#### [Action item]
All of the data below should be set down again verbatim, without any images.

──────── Input material ────────

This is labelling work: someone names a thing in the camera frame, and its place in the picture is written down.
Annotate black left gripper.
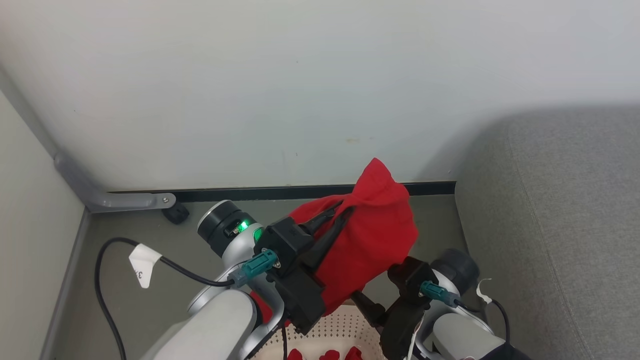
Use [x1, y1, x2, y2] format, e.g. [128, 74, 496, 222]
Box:
[274, 201, 357, 336]

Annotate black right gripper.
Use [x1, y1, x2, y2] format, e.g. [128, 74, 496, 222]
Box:
[349, 291, 427, 360]

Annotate red garment with white print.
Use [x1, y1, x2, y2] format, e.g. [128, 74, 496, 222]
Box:
[249, 157, 419, 326]

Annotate cream perforated laundry basket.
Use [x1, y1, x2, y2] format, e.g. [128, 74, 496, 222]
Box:
[249, 304, 387, 360]

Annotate black baseboard strip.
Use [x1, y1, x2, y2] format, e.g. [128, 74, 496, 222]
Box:
[106, 181, 457, 204]

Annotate crumpled red fabric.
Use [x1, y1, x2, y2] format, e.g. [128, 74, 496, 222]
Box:
[287, 346, 364, 360]

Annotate grey fabric sofa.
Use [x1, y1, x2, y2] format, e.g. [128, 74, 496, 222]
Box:
[454, 104, 640, 360]

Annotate grey metal partition foot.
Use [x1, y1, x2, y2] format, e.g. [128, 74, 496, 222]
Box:
[53, 152, 177, 214]

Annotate teal right cable connector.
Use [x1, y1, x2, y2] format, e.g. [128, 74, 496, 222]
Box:
[419, 280, 460, 309]

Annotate teal cable connector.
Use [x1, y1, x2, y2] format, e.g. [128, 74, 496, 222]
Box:
[419, 280, 460, 309]
[227, 248, 279, 289]

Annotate teal left cable connector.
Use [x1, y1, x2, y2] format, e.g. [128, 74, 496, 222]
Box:
[227, 248, 279, 289]

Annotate small white cable tag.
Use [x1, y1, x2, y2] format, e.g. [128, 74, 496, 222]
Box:
[475, 278, 494, 305]

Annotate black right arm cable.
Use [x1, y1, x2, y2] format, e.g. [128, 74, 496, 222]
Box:
[456, 297, 511, 347]

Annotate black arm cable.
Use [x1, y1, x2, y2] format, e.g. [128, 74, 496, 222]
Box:
[456, 297, 511, 347]
[94, 237, 236, 360]

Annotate white paper cable label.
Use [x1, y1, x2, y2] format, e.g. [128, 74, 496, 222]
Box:
[128, 243, 163, 290]

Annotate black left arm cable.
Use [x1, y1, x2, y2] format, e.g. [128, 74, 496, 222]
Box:
[94, 237, 236, 360]

────────

#### [Written response]
This is labelling work: someone names a thing in the camera frame, and its place in the picture is written down.
Annotate black left gripper.
Use [x1, y1, x2, y2] format, e.g. [128, 74, 496, 222]
Box:
[274, 201, 357, 336]

Annotate black right gripper.
Use [x1, y1, x2, y2] format, e.g. [128, 74, 496, 222]
Box:
[349, 291, 427, 360]

Annotate red garment with white print.
Use [x1, y1, x2, y2] format, e.g. [128, 74, 496, 222]
Box:
[249, 157, 419, 326]

Annotate cream perforated laundry basket.
Use [x1, y1, x2, y2] format, e.g. [128, 74, 496, 222]
Box:
[249, 304, 387, 360]

Annotate black baseboard strip.
Use [x1, y1, x2, y2] format, e.g. [128, 74, 496, 222]
Box:
[106, 181, 457, 204]

Annotate crumpled red fabric.
Use [x1, y1, x2, y2] format, e.g. [128, 74, 496, 222]
Box:
[287, 346, 364, 360]

Annotate grey fabric sofa.
Use [x1, y1, x2, y2] format, e.g. [128, 74, 496, 222]
Box:
[454, 104, 640, 360]

Annotate grey metal partition foot.
Use [x1, y1, x2, y2] format, e.g. [128, 74, 496, 222]
Box:
[53, 152, 177, 214]

Annotate teal right cable connector.
Use [x1, y1, x2, y2] format, e.g. [128, 74, 496, 222]
Box:
[419, 280, 460, 309]

Annotate teal cable connector.
Use [x1, y1, x2, y2] format, e.g. [128, 74, 496, 222]
Box:
[419, 280, 460, 309]
[227, 248, 279, 289]

Annotate teal left cable connector.
Use [x1, y1, x2, y2] format, e.g. [128, 74, 496, 222]
Box:
[227, 248, 279, 289]

Annotate small white cable tag.
Use [x1, y1, x2, y2] format, e.g. [128, 74, 496, 222]
Box:
[475, 278, 494, 305]

Annotate black right arm cable.
Use [x1, y1, x2, y2] format, e.g. [128, 74, 496, 222]
Box:
[456, 297, 511, 347]

Annotate black arm cable.
Use [x1, y1, x2, y2] format, e.g. [128, 74, 496, 222]
Box:
[456, 297, 511, 347]
[94, 237, 236, 360]

Annotate white paper cable label.
Use [x1, y1, x2, y2] format, e.g. [128, 74, 496, 222]
Box:
[128, 243, 163, 290]

Annotate black left arm cable.
Use [x1, y1, x2, y2] format, e.g. [128, 74, 496, 222]
Box:
[94, 237, 236, 360]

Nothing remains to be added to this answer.